The growing demand for electricity and its rising consumption levels are imposing stricter demands on the safety and operational stability of power systems. Monitoring the operational status and diagnosing faults in these systems are crucial to maintaining the reliability, safety, and efficiency of power transmission and distribution. This process entails gathering and analyzing data from a variety of sensors and measuring devices installed across power system components. By evaluating equipment conditions in real time, potential failures can be identified early—before they escalate—and overall system performance can be enhanced. Over recent decades, advancements in data analytics, machine learning, and artificial intelligence have significantly improved the capabilities of power system monitoring and fault diagnosis. Integrating data from multiple sources enables more accurate detection of anomalies, which helps minimize operational interruptions, enhance grid reliability, and reduce maintenance expenses. At the same time, the adoption of these advanced monitoring and diagnostic technologies has also contributed to improved environmental compatibility of power systems. This Research Topic, entitled “Advancement in Power System Condition Monitor, Fault Diagnosis and Environmental Compatibility”, collected 16 articles.

The first area of the Research Topic is related with the power system condition monitor and optimization, which collected 8 articles. Dai et al. present a dynamic state awareness method for distribution networks. This novel solution leverages the core computational principle of the cubature Kalman filter (CKF) and establishes a robust noise statistical estimator (NSE). Li et al. presents a topology identification framework based on user profiling to navigate the challenges of scale and complexity in low-voltage distribution substations.

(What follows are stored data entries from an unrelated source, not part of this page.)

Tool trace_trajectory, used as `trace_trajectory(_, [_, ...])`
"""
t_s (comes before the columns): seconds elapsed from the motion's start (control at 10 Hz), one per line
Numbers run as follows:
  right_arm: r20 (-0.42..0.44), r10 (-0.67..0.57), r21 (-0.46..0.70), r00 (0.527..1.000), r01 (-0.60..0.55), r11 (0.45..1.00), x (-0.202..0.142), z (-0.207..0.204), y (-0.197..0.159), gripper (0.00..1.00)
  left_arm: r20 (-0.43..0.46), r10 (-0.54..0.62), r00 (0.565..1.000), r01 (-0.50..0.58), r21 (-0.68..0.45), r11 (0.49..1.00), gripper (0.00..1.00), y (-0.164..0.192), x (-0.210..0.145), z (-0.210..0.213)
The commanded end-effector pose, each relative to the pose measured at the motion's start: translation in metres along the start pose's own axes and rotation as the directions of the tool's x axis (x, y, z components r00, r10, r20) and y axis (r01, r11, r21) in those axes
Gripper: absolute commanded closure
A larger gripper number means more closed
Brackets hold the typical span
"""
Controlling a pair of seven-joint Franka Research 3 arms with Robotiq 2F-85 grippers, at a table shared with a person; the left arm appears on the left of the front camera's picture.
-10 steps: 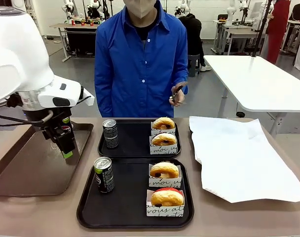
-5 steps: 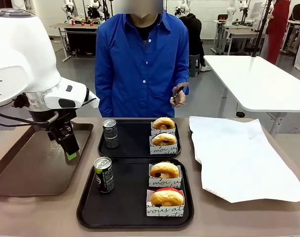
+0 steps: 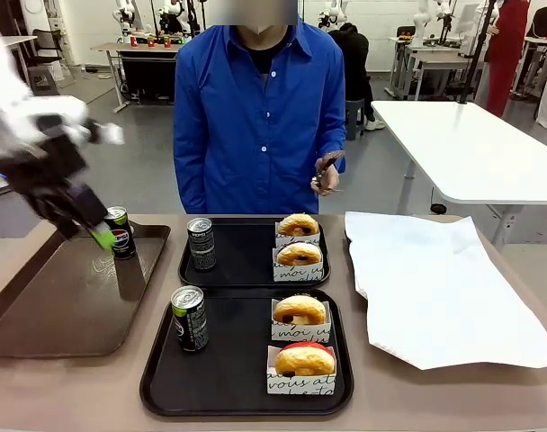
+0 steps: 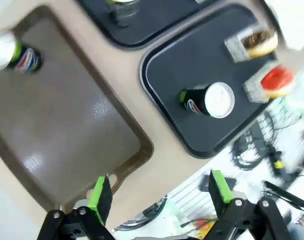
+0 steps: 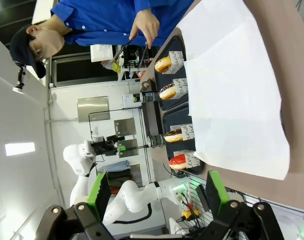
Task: Set up donuts and drinks on trays.
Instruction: Pick up one Pepsi coke from the Handle tray and place it on the Flat Tray without a Pepsi coke.
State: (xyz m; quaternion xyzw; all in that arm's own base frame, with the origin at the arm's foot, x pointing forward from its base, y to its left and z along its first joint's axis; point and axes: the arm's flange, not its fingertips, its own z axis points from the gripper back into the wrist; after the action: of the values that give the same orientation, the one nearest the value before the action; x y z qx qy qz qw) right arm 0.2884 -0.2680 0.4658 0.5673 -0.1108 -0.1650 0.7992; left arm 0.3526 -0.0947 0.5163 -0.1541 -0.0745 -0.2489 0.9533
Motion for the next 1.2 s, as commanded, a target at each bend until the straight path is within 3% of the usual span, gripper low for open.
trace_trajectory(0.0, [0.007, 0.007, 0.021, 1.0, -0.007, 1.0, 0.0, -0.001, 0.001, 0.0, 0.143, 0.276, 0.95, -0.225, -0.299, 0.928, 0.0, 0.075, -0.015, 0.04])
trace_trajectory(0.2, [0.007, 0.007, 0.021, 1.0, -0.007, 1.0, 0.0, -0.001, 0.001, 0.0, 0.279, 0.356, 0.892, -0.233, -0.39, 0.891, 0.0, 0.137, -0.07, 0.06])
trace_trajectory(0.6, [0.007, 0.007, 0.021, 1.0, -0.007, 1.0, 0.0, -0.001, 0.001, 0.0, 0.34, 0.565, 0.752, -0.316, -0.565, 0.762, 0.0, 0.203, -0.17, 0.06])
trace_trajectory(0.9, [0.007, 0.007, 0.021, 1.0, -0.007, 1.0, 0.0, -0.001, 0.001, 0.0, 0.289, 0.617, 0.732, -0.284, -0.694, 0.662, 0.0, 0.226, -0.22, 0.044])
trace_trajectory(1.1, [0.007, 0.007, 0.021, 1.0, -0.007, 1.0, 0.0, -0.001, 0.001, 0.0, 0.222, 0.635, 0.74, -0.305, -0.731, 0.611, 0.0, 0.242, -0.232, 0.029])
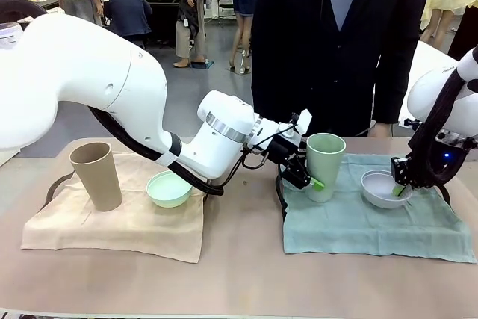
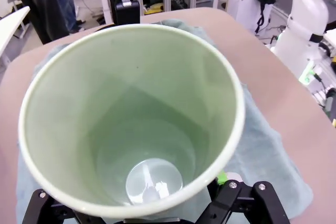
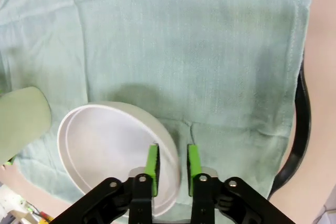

Yao et al. in their paper developed a generative adversarial network (GAN) and convolutional neural network (CNN) based real-time processing technology for filtering images of underwater cables used in power systems. Lian et al. examined how the integration of distributed generators (DG) influences the structural characteristics of line and zero modes in distribution networks. The analysis specifically contrasted sequence network diagrams for DGs located upstream versus downstream of fault points. In addition, a novel method for identifying voltage sags in time-variant power distribution networks is introduced by Li et al. The proposed method is founded on the concept of inheritance, which is bifurcated into breadth and depth inheritance strategies. Yang et al. proposed a comprehensive weighting methodfor evaluating indicators, combining the analytic hierarchy process (AHP) and entropy weighting method, while considering the structure and operational status of the power system grid. With the VSSESP-DBP algorithm, Yan et al. gave a new approach for high-order harmonic monitoring, which can make great advance in accurately monitoring superharmonics Finally, Qin et al. studied monitoring modeling and analysis of HVDC transmission lines. They used the finite element method to study the real ±800 kV transmission line and builds a monitoring model.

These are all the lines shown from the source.